::: RAW DATA
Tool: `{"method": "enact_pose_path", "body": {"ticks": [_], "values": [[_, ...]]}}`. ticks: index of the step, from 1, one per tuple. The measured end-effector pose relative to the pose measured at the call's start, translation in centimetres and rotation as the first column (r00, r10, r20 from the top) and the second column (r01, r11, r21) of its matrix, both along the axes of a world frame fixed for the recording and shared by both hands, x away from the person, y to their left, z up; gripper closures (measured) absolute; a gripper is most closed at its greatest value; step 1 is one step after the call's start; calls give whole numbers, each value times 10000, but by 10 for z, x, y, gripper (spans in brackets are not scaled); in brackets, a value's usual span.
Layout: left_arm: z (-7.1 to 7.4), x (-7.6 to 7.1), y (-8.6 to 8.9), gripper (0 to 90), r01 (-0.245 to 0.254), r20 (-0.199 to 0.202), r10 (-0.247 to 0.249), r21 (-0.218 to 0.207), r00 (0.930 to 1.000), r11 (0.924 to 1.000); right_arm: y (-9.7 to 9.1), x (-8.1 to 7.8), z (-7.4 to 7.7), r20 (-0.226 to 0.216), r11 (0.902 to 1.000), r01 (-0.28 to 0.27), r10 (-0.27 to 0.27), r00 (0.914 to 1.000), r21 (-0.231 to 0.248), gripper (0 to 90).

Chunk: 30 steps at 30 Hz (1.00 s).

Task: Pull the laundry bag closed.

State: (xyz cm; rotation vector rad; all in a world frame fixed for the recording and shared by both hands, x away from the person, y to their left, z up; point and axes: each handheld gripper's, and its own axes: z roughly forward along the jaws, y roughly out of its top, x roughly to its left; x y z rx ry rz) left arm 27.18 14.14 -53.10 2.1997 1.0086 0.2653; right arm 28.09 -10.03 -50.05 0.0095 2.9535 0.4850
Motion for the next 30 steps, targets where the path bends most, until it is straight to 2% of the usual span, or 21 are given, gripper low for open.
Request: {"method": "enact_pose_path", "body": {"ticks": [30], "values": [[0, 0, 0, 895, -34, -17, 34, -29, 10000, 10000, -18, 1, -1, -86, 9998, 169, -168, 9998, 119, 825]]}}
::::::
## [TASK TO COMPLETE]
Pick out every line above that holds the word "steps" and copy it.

## [RESULT BELOW]
Chunk: 30 steps at 30 Hz (1.00 s).
Motion for the next 30 steps, targets where the path bends most, until it is straight to 2% of the usual span, or 21 are given, gripper low for open.

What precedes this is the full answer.